The Messina Type Deck (also known as Messina Style Bridge), it is a suspension bridge deck designed by the Welsh engineer Bill Brown in 1992, of the so-called third generation wing box type, with three separate boxes (two for road and one for the railway).

==Description==
The final approval of the Strait of Messina Bridge project was made on 6 August 2025.

===Third-Generation Suspension Bridges===
The third-Generation Suspension Bridges is a series of newly developed bridges inaugurated with the suspension bridge project over the Strait of Messina.

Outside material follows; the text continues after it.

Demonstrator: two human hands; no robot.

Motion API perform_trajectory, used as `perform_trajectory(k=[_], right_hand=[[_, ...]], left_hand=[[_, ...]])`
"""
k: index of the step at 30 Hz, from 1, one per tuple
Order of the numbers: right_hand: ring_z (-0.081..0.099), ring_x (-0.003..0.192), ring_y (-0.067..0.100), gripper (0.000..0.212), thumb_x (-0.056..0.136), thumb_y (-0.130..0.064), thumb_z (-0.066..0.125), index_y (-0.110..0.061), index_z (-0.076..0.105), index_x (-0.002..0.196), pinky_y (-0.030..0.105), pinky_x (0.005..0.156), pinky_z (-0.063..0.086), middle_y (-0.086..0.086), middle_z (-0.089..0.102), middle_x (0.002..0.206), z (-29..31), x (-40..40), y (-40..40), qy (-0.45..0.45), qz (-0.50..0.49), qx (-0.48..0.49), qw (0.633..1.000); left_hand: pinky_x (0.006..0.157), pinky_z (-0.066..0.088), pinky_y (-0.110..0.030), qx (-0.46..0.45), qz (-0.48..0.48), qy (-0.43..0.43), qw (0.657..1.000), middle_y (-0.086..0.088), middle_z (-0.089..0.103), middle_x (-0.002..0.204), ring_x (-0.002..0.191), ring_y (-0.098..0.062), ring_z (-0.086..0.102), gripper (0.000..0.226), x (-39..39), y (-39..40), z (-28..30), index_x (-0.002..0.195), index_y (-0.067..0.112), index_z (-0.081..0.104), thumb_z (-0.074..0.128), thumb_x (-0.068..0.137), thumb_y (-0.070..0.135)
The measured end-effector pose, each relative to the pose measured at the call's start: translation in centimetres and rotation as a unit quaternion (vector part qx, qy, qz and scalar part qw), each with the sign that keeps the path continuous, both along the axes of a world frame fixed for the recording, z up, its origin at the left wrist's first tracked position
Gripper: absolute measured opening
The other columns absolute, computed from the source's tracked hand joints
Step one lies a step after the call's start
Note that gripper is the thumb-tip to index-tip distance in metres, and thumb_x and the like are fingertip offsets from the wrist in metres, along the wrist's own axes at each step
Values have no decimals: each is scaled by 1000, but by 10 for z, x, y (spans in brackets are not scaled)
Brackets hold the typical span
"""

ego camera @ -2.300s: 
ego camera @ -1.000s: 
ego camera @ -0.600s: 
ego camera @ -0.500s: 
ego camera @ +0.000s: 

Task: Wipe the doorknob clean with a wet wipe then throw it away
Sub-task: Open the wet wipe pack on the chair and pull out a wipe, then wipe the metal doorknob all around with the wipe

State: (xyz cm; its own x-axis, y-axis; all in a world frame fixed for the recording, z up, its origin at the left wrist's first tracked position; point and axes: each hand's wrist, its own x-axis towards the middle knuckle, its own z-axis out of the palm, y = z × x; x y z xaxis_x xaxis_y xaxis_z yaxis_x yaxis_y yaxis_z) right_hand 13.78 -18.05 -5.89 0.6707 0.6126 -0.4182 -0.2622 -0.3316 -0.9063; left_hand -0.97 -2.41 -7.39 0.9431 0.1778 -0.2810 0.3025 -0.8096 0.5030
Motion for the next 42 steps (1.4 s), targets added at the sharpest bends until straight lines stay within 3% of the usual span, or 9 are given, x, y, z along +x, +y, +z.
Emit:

The deck section is composed of multiple airfoil-shaped boxes, separated by transparent surfaces and equipped with appropriate aerodynamic features.

Not only does it offer wind resistance, but it is also intrinsically stable against aerodynamic instability.

==Bridges built with the Messina Type Deck==
Even before being built for the bridge for which it was designed, the Messina Type Deck has been used in various bridges around the world.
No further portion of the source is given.